Lisa Vetten, a gender specialist on violence against women at the Commission for Gender Equality, echoed these concerns, stating that mediation is being used to reduce pressure on the courts but needs to be done within a regulatory framework.
"Mediation can be good, but only when it's completely voluntary and supported by the state and not coercive," Vetten said. "If not, it undermines the justice system and drives inequality, allowing offenders with resources to buy their way out. It's also completely inadvisable in situations where there is an imbalance of power."
Wits University law professor Peter Jordi also highlighted the potential for manipulation and coercion within the ADMR system, arguing that it favours offenders, whose cause is often helped by court delays and missing dockets.
NPA spokesperson Bulelwa Makeke defended the use of mediation in certain criminal matters, stating that it has "always been available." She added that "depending on the merits of the matter at hand, such consideration can be made by the prosecutor, and such ADRM must also be accepted by the judicial officer."

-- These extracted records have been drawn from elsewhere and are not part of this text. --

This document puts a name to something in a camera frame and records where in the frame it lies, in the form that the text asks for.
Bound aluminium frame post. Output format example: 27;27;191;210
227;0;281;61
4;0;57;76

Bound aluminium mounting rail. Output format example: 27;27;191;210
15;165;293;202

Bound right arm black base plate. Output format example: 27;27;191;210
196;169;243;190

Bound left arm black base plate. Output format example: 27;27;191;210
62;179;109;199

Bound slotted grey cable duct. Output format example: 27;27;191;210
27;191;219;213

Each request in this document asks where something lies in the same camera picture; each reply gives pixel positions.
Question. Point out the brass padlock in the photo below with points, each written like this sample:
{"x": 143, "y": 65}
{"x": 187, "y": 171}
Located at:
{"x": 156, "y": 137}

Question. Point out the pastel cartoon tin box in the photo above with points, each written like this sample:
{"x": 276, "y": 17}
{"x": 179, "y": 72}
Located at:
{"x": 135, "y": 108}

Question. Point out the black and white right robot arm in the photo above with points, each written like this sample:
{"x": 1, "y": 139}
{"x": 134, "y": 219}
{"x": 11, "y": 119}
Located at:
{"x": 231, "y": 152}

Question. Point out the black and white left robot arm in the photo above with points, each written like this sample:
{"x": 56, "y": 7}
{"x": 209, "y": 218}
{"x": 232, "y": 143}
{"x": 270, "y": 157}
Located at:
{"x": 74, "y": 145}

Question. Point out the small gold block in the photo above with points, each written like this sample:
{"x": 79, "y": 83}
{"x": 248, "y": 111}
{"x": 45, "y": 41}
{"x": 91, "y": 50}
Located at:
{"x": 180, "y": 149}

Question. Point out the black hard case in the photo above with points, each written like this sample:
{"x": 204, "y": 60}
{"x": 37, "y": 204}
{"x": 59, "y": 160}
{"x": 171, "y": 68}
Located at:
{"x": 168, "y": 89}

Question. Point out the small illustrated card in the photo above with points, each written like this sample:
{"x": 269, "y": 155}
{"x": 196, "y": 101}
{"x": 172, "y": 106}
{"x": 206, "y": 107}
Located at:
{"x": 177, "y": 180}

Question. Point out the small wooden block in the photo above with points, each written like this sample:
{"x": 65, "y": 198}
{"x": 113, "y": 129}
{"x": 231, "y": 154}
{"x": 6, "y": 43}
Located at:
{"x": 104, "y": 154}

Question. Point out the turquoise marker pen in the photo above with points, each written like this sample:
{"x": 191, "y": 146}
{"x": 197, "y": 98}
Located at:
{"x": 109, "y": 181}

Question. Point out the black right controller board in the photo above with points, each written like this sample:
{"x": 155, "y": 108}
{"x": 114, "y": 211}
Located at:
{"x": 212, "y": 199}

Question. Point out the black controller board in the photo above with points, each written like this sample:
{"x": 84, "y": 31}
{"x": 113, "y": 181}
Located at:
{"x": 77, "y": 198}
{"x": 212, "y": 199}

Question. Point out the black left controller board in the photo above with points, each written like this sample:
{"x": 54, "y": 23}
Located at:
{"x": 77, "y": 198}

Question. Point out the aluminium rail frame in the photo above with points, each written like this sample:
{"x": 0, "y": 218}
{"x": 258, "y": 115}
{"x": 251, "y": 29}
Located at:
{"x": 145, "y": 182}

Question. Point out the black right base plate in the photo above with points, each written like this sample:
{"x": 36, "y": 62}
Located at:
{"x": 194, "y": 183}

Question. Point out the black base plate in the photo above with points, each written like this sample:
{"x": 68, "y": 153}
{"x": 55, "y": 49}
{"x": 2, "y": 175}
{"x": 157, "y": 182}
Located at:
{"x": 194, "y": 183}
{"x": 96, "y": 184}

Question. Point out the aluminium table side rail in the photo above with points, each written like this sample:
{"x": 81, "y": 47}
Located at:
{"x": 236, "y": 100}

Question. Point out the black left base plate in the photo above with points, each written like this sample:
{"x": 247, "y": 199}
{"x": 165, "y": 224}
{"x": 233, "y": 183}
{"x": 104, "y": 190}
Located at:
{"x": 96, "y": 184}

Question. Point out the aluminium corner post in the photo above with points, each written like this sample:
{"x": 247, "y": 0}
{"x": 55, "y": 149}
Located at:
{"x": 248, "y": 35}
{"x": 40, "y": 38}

Deepna Desai, an attorney with a special interest in mediation, said ADRM offered potential advantages such as allowing injured parties to obtain closure. However, she added that "the problem is that prosecutors don't know what they are doing or understand the process."
The South African Law Reform Commission is currently conducting a review of the criminal justice system, including the issue of mediation in criminal cases. The commission proposes providing for the legislative regulation of conditional withdrawals of prosecution, noting that one of the challenges is "leaving the decision whether to apply ADRM entirely up to prosecutorial discretion, thus encouraging inconsistency in application and a lack of uniformity."
Cape Town criminal defence lawyer William Booth said mediation was being used in criminal cases such as "assault, car crashes, malicious injury to property — depending on the seriousness."
He said it could be used in more serious cases in which, for example, a complainant was seeking the return of a large amount of stolen assets. "But the prosecution can never be seen to allow a payoff," Booth said. "Mediation must be in the interest of justice; it must be fair and constitute other elements such as voluntary work, anger management or rehabilitation. It's ideally a win-win because, if the agreed settlement is not adhered to, the charges will be reinstated."
As the debate over out-of-court settlements intensifies, it is clear that a careful balance must be struck between the need to alleviate court backlogs and the fundamental principles of justice, equality, and fairness. Without clear regulations and oversight, there is a risk that the South African criminal justice system could become a two-tiered system, where justice is not blind, but rather, dependent on the size of one's wallet.